Is it possible in general to give by an explicit formula, for the general representation of the quadratic form a²+kb² form, like this?
The necessary condition for a prime p to be written as a²+kb² form, is being that (-k/p) = 1.

How to determine the class number, in general, but what it is being, first of all, in properly defined sense?

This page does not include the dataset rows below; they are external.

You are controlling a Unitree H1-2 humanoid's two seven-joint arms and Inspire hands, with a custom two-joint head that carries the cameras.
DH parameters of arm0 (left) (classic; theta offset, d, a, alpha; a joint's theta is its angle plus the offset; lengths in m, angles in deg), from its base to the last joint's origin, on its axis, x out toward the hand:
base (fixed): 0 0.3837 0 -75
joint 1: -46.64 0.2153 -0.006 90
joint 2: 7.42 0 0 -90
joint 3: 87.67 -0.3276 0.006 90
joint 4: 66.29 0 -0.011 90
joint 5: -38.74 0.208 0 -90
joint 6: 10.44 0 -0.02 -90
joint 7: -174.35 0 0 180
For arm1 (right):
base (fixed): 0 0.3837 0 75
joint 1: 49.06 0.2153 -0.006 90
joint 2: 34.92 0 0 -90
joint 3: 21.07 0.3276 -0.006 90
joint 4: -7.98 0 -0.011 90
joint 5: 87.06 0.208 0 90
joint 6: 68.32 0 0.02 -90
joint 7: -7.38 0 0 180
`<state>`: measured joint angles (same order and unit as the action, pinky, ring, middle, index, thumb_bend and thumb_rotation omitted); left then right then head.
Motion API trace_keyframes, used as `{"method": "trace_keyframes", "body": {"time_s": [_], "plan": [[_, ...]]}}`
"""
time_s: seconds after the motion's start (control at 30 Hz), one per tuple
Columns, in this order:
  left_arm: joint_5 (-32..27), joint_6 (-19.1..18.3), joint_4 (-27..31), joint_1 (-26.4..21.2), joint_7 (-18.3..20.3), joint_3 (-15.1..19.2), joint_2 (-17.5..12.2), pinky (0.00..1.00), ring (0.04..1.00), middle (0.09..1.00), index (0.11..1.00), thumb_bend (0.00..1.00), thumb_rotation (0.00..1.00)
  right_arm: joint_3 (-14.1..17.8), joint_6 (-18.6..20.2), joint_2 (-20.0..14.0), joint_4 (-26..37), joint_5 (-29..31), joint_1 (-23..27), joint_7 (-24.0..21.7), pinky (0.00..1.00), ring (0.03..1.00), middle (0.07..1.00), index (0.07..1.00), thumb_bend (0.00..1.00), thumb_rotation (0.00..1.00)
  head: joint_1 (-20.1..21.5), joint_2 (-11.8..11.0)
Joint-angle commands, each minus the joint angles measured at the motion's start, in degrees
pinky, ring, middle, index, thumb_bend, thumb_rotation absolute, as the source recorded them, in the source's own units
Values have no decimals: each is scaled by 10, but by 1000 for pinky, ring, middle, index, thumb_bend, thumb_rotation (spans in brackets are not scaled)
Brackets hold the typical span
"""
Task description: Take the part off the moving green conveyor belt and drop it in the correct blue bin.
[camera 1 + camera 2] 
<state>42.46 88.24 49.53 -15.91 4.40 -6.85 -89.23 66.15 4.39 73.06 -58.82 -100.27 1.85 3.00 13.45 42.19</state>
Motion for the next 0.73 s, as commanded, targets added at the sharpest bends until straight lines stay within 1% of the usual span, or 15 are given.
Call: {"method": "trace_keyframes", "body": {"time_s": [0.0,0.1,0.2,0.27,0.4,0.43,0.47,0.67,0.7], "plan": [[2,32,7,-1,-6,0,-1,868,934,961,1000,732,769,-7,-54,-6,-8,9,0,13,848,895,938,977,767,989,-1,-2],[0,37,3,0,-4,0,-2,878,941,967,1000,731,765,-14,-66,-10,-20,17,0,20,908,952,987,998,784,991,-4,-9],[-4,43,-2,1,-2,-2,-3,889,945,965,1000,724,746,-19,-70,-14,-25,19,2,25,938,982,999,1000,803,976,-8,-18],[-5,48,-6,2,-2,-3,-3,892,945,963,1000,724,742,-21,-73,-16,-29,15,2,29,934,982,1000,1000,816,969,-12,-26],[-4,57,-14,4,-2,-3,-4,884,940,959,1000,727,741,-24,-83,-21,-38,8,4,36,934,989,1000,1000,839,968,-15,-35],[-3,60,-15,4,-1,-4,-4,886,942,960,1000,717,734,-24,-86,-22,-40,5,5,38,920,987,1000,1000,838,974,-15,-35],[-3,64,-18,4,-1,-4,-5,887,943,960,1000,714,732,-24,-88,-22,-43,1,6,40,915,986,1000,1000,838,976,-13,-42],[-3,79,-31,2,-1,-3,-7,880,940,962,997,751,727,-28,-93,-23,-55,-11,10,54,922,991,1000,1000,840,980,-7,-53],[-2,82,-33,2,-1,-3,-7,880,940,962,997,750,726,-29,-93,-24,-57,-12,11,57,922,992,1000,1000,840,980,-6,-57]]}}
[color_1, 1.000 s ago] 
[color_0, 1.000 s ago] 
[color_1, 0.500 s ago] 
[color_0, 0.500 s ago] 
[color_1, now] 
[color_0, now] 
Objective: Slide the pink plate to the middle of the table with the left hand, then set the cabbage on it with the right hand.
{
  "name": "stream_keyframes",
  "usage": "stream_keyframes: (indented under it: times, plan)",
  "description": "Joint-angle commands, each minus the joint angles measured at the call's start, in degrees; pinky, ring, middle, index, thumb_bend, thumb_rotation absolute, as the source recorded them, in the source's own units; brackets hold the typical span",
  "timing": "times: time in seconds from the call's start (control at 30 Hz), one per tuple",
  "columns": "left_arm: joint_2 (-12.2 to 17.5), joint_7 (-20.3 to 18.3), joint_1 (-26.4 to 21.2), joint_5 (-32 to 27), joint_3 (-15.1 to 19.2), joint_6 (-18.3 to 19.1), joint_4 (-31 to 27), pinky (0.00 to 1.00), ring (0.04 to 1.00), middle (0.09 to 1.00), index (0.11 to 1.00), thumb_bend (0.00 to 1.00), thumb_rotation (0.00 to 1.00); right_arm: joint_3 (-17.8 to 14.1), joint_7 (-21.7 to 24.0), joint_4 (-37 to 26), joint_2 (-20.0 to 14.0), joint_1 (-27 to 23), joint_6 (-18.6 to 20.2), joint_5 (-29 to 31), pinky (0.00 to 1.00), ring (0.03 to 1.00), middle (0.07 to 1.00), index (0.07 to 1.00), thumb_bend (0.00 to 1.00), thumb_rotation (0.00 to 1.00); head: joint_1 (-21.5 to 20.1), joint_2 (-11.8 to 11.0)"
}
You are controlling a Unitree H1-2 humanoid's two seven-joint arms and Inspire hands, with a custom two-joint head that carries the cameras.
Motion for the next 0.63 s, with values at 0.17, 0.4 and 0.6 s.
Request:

It seems to me that it is being an abstract concept...

For this example, consider with the representation by using the next quadratic form, namely, a²+11b² form, in general.

The necessary condition for a prime p to be written as a²+11b² form, is being that (-11/p) = (p/11) = 1.
i.e. p ≡ 0, 1, 3, 4, 5, 9 (mod 11).
It is not being a sufficient condition as since every prime of these residue classes cannot be written, in general, in the form, a²+11b² form.
But if we extend it to include numbers of the form (a/2)² + 11(b/2)², whereby a, b are being integers ≥ 0,
then certainly every prime of these residue classes can be uniquely written of the form (a/2)² + 11(b/2)².
But how do we know that, what primes of the form 0, 1, 3, 4, 5, 9 (mod 11) do require with odd a, b values, for the representation of the form (a/2)² + 11(b/2)²?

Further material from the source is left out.